**TASK PROMPT**
All of the data that follows is to be written out exactly, with images excluded.

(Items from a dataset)
▬▬▬▬▬▬
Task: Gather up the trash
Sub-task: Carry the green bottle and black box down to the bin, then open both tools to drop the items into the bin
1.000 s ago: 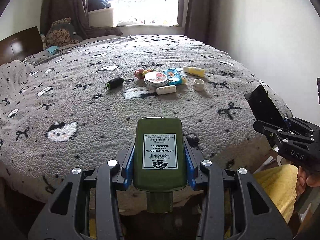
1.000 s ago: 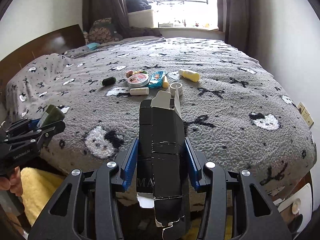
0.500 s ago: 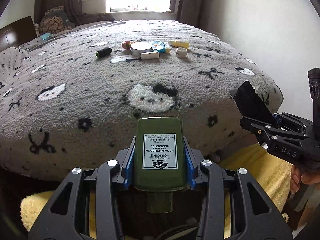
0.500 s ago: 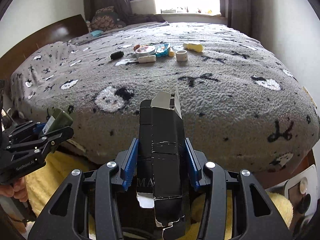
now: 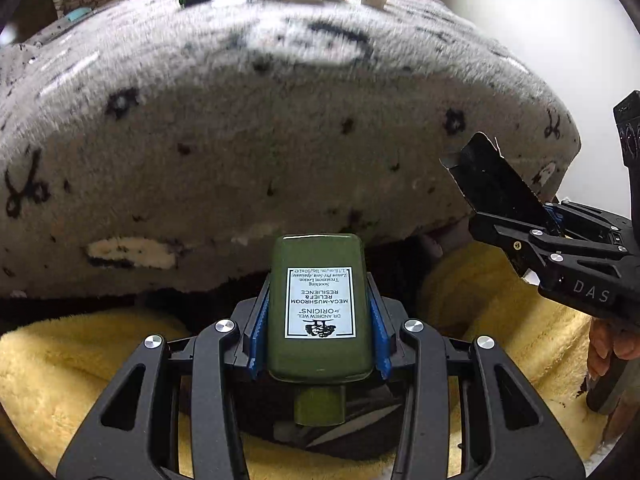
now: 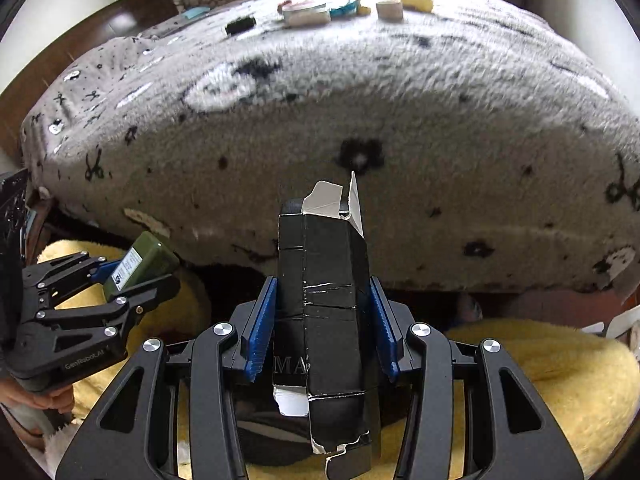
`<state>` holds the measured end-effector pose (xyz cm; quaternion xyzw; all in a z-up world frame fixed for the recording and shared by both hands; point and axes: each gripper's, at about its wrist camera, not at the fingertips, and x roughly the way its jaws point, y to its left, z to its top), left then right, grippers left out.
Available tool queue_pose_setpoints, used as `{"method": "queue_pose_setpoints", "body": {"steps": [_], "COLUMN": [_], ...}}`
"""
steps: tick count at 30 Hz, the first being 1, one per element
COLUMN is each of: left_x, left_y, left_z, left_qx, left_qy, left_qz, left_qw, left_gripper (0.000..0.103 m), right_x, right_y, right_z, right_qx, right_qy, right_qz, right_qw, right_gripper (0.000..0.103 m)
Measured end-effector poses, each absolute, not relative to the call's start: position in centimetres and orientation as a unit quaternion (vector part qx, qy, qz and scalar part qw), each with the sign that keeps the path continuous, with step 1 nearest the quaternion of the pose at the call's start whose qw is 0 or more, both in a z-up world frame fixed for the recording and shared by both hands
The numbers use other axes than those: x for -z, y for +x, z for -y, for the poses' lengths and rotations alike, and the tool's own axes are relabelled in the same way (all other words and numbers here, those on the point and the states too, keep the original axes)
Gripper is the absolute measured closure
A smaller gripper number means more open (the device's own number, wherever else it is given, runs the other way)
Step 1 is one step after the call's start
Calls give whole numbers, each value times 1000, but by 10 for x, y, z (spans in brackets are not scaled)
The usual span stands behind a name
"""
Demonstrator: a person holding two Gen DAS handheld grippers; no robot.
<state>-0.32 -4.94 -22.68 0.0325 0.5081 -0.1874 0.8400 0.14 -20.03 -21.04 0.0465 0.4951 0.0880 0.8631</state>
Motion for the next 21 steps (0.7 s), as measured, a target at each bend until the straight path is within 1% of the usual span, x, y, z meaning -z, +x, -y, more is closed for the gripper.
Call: {"method": "queue_pose_setpoints", "body": {"steps": [12,16,21], "left_x": [290,306,318], "left_y": [8,8,6], "left_z": [54,64,75], "left_qx": [200,207,217], "left_qy": [27,41,50], "left_qz": [-592,-614,-633], "left_qw": [780,760,742], "left_gripper": [64,64,64], "right_x": [267,286,297], "right_y": [14,17,20], "right_z": [197,201,200], "right_qx": [-105,-111,-103], "right_qy": [75,96,98], "right_qz": [-577,-603,-615], "right_qw": [807,784,776], "right_gripper": [57,57,57]}}
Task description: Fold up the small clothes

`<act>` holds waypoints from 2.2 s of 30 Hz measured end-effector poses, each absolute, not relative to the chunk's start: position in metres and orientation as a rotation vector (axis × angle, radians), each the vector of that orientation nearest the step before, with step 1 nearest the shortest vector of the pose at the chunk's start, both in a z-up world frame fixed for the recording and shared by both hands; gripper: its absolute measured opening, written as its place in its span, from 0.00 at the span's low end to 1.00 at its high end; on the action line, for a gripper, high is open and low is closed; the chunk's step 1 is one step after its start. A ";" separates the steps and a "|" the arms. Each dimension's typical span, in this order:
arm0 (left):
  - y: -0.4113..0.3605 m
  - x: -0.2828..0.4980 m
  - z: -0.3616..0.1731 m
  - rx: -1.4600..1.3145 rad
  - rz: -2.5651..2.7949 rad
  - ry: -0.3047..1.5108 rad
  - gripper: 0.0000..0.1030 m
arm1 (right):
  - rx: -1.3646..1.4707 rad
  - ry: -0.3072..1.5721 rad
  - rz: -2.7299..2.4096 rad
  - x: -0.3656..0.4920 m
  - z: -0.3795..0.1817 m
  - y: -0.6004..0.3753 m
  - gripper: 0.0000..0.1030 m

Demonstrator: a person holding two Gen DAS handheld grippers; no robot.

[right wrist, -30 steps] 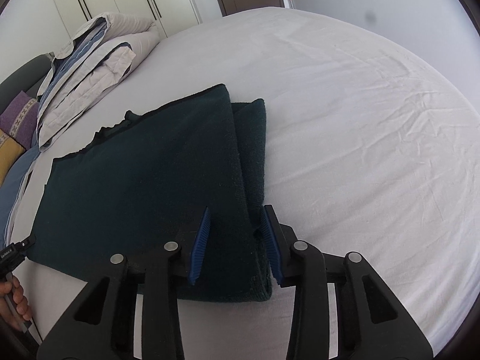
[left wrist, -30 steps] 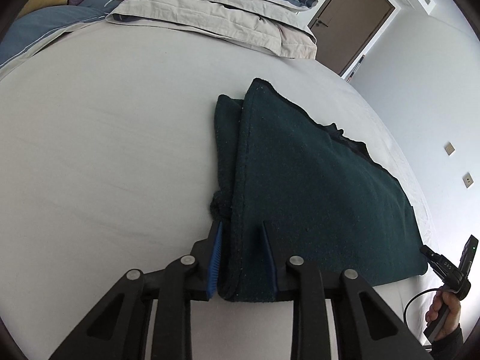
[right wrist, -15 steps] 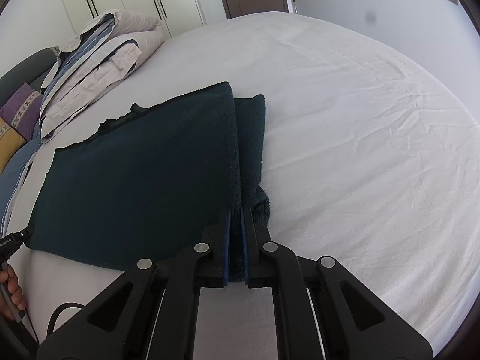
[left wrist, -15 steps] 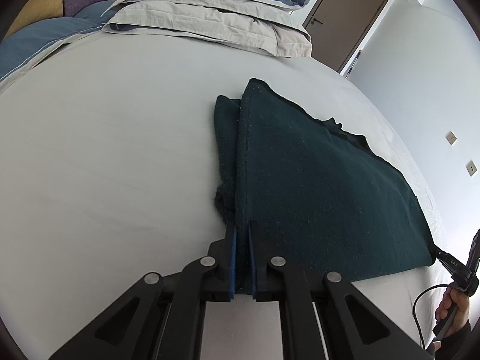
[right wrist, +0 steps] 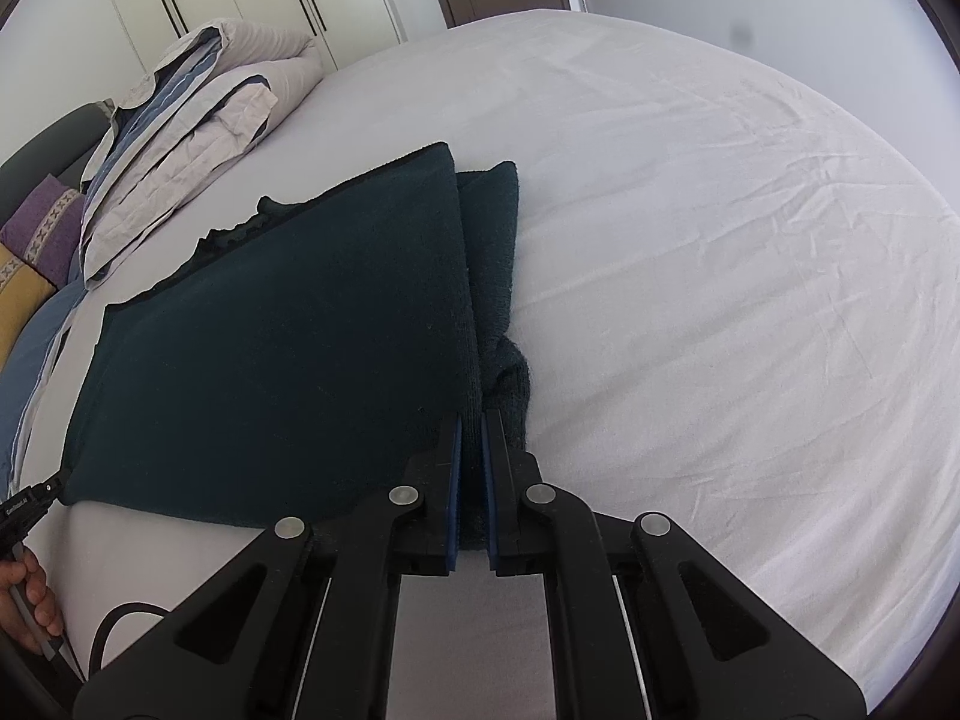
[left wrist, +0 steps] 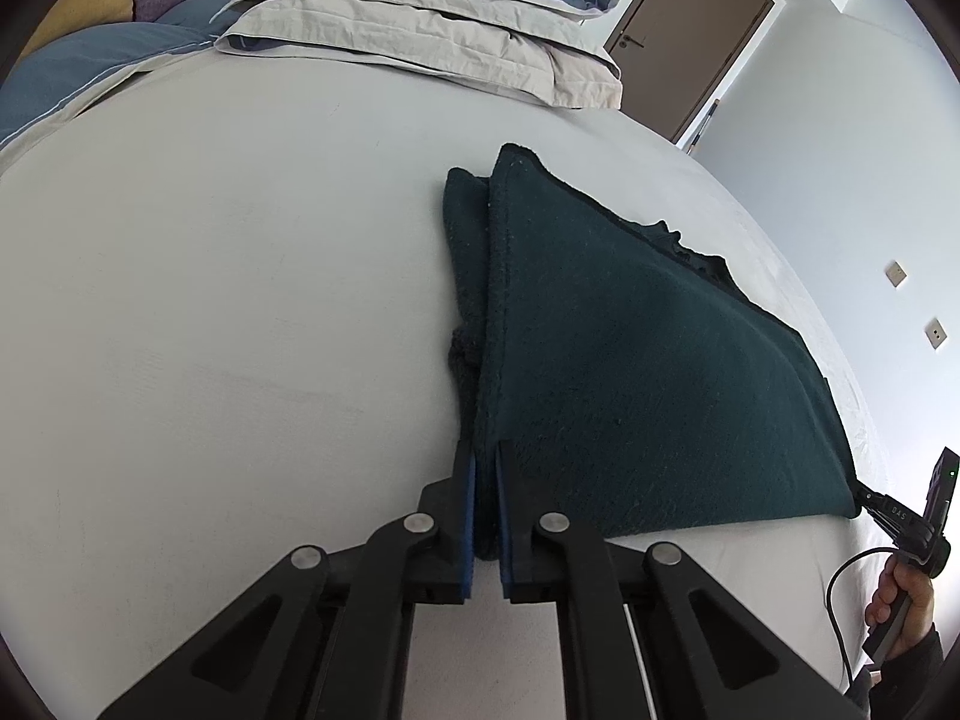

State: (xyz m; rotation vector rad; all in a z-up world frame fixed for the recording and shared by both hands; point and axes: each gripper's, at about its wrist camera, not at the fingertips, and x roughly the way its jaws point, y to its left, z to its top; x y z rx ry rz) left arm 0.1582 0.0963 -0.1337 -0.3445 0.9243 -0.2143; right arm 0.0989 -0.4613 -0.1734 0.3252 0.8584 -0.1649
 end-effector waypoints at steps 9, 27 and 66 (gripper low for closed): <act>0.100 0.159 -0.142 -0.378 -0.207 0.933 0.14 | 0.341 0.870 -0.148 0.106 -0.182 -0.468 0.06; 0.032 0.196 -0.075 -0.250 -0.248 0.825 0.51 | 0.458 0.743 0.034 0.121 -0.110 -0.419 0.16; -0.024 0.234 -0.137 -0.006 -0.190 0.861 0.68 | 0.813 0.949 0.360 0.171 -0.207 -0.297 0.20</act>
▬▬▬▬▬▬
**RESULT OF THIS TASK**
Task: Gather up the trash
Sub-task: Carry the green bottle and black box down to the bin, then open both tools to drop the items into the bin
1.000 s ago: 
1.000 s ago: 
0.500 s ago: 
0.500 s ago: 
now: 
now: 
`<state>` holds the measured end-effector pose (xyz cm; quaternion xyzw; all in a z-up world frame fixed for the recording and shared by both hands; point and axes: each gripper's, at about its wrist camera, not at the fingertips, and x roughly the way its jaws point, y to its left, z to its top), left then right, grippers left out.
Available tool queue_pose_setpoints, used as `{"method": "queue_pose_setpoints", "body": {"steps": [_], "COLUMN": [_], ...}}`
"""
steps: tick count at 30 Hz, the first being 1, one per element
COLUMN is each of: left_x, left_y, left_z, left_qx, left_qy, left_qz, left_qw, left_gripper (0.000..0.103 m), right_x, right_y, right_z, right_qx, right_qy, right_qz, right_qw, right_gripper (0.000..0.103 m)
Measured end-effector poses, each absolute, not relative to the call's start: position in centimetres and orientation as a unit quaternion (vector part qx, qy, qz and scalar part qw), each with the sign that keeps the path continuous, with step 1 nearest the quaternion of the pose at the call's start whose qw is 0 or more, both in a z-up world frame fixed for the recording and shared by both hands
The numbers use other axes than those: x for -z, y for +x, z for -y, for the poses' lengths and rotations alike, and the tool's own axes are relabelled in the same way (all other words and numbers here, those on the point and the states too, keep the original axes)
Gripper is the absolute measured closure
A smaller gripper number means more open (the device's own number, wherever else it is given, runs the other way)
Step 1 is one step after the call's start
Calls give whole numbers, each value times 1000, but by 10 for x, y, z (spans in brackets are not scaled)
The usual span stands behind a name
"""
Demonstrator: a person holding two Gen DAS handheld grippers; no robot.
<state>-0.32 -4.94 -22.68 0.0325 0.5081 -0.1874 0.8400 0.14 -20.03 -21.04 0.0465 0.4951 0.0880 0.8631</state>
Motion for the next 21 steps (0.7 s), as measured, a target at each bend until the straight path is within 1% of the usual span, x, y, z meaning -z, +x, -y, more is closed for the gripper.
Call: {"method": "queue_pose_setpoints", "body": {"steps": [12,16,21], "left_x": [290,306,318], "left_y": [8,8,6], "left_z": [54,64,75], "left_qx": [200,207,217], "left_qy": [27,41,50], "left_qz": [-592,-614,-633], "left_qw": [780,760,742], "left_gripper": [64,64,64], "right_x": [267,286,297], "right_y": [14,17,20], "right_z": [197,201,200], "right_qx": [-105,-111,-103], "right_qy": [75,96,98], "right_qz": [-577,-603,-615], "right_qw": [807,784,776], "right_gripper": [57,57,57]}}
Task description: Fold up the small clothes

`<act>` holds waypoints from 2.2 s of 30 Hz measured end-effector poses, each absolute, not relative to the chunk's start: position in metres and orientation as a rotation vector (axis × angle, radians), each the vector of that orientation nearest the step before, with step 1 nearest the shortest vector of the pose at the chunk's start, both in a z-up world frame fixed for the recording and shared by both hands; gripper: its absolute measured opening, written as its place in its span, from 0.00 at the span's low end to 1.00 at its high end; on the action line, for a gripper, high is open and low is closed; the chunk's step 1 is one step after its start. A ";" separates the steps and a "|" the arms. Each dimension's typical span, in this order:
arm0 (left):
  - y: -0.4113..0.3605 m
  - x: -0.2828..0.4980 m
  - z: -0.3616..0.1731 m
  - rx: -1.4600..1.3145 rad
  - rz: -2.5651..2.7949 rad
  - ry: -0.3047..1.5108 rad
  - gripper: 0.0000..0.1030 m
arm1 (right):
  - rx: -1.3646..1.4707 rad
  - ry: -0.3072..1.5721 rad
  - rz: -2.7299..2.4096 rad
  - x: -0.3656..0.4920 m
  - z: -0.3795..0.1817 m
  - y: -0.6004..0.3753 m
  - gripper: 0.0000..0.1030 m

Demonstrator: a person holding two Gen DAS handheld grippers; no robot.

[right wrist, -30 steps] 
[left wrist, -30 steps] 
[right wrist, -15 steps] 
[left wrist, -15 steps] 
[right wrist, +0 steps] 
[left wrist, +0 steps] 

State: (xyz m; rotation vector rad; all in a z-up world frame fixed for the recording and shared by both hands; point and axes: each gripper's, at about its wrist camera, not at the fingertips, and x roughly the way its jaws point, y to its left, z to its top; x y z rx ry rz) left arm 0.1582 0.0963 -0.1337 -0.3445 0.9243 -0.2143; right arm 0.0989 -0.4613 -0.1734 0.3252 0.8584 -0.1649
 end-effector waypoints at steps 9, 27 and 66 (gripper low for closed): <act>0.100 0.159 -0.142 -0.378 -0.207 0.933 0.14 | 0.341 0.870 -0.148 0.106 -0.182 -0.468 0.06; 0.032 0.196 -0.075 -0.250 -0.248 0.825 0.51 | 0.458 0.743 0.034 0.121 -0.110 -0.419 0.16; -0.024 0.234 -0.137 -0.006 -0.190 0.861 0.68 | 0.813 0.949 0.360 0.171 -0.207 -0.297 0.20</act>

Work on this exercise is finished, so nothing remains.